BEGIN

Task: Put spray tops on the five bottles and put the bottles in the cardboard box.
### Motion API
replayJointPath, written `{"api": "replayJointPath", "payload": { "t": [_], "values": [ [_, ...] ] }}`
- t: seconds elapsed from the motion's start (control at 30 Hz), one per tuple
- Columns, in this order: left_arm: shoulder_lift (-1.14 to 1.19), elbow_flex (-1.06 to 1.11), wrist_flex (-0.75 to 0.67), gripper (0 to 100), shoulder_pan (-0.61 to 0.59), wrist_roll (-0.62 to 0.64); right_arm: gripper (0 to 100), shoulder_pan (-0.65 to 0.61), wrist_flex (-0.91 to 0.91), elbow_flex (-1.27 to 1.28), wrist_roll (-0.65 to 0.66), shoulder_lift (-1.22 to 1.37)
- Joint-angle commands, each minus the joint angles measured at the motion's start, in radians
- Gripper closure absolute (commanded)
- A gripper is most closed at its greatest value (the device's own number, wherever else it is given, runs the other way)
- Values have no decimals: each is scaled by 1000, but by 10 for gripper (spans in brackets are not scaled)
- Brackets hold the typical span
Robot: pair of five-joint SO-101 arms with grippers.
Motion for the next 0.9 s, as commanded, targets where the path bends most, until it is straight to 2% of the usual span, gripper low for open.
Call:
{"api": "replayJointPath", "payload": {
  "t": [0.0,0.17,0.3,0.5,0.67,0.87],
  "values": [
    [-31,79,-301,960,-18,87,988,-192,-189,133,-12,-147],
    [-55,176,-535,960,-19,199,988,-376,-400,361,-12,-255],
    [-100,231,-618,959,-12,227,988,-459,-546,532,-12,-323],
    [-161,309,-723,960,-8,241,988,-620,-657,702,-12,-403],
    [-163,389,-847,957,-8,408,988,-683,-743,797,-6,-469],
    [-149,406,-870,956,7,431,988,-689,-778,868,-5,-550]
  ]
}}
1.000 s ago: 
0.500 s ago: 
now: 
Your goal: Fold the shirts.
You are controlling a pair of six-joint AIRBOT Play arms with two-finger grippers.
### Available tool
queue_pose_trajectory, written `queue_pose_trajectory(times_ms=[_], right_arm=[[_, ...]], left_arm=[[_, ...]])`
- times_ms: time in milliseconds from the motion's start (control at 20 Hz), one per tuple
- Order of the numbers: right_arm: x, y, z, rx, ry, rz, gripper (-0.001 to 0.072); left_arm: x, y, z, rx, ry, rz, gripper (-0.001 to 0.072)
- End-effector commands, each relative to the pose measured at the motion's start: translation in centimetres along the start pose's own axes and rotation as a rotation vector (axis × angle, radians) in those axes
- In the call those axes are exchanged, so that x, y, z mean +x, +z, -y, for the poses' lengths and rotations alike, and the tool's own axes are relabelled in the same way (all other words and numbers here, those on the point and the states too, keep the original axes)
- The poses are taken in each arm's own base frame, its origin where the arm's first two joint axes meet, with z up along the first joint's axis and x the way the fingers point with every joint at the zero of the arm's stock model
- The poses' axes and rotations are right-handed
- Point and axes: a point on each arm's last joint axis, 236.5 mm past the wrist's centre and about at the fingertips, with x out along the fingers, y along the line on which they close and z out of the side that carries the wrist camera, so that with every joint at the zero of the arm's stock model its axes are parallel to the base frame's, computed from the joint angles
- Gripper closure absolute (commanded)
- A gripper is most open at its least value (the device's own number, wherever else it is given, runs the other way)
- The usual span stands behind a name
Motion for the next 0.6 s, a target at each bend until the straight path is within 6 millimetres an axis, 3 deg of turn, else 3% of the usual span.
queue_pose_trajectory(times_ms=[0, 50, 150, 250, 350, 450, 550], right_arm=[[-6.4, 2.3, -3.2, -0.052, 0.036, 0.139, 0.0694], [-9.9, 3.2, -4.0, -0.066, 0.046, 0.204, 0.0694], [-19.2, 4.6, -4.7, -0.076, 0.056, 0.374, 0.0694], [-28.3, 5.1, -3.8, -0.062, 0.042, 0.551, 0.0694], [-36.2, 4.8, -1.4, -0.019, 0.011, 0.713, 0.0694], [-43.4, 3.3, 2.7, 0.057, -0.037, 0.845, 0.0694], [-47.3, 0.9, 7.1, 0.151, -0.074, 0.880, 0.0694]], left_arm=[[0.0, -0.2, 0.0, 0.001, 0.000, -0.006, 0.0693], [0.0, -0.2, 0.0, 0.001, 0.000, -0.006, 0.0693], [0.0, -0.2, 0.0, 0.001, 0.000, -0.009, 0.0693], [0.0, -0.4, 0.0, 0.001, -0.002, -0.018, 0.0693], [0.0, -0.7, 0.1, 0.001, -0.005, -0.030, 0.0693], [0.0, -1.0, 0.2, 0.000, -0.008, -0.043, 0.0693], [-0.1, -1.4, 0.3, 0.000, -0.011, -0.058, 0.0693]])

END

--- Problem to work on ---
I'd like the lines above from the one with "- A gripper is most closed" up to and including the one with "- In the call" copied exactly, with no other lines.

--- Reply to the exercise ---
- A gripper is most closed at its greatest value (the device's own number, wherever else it is given, runs the other way)
- Values have no decimals: each is scaled by 1000, but by 10 for gripper (spans in brackets are not scaled)
- Brackets hold the typical span
Robot: pair of five-joint SO-101 arms with grippers.
Motion for the next 0.9 s, as commanded, targets where the path bends most, until it is straight to 2% of the usual span, gripper low for open.
Call:
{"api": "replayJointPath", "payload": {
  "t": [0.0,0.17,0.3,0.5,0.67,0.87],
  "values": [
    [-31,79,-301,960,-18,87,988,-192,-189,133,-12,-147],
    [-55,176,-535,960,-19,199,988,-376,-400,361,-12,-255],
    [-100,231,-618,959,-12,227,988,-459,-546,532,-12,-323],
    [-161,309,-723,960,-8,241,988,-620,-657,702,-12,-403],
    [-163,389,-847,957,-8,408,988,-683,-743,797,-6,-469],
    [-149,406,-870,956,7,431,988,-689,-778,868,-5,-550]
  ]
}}
1.000 s ago: 
0.500 s ago: 
now: 
Your goal: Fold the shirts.
You are controlling a pair of six-joint AIRBOT Play arms with two-finger grippers.
### Available tool
queue_pose_trajectory, written `queue_pose_trajectory(times_ms=[_], right_arm=[[_, ...]], left_arm=[[_, ...]])`
- times_ms: time in milliseconds from the motion's start (control at 20 Hz), one per tuple
- Order of the numbers: right_arm: x, y, z, rx, ry, rz, gripper (-0.001 to 0.072); left_arm: x, y, z, rx, ry, rz, gripper (-0.001 to 0.072)
- End-effector commands, each relative to the pose measured at the motion's start: translation in centimetres along the start pose's own axes and rotation as a rotation vector (axis × angle, radians) in those axes
- In the call those axes are exchanged, so that x, y, z mean +x, +z, -y, for the poses' lengths and rotations alike, and the tool's own axes are relabelled in the same way (all other words and numbers here, those on the point and the states too, keep the original axes)

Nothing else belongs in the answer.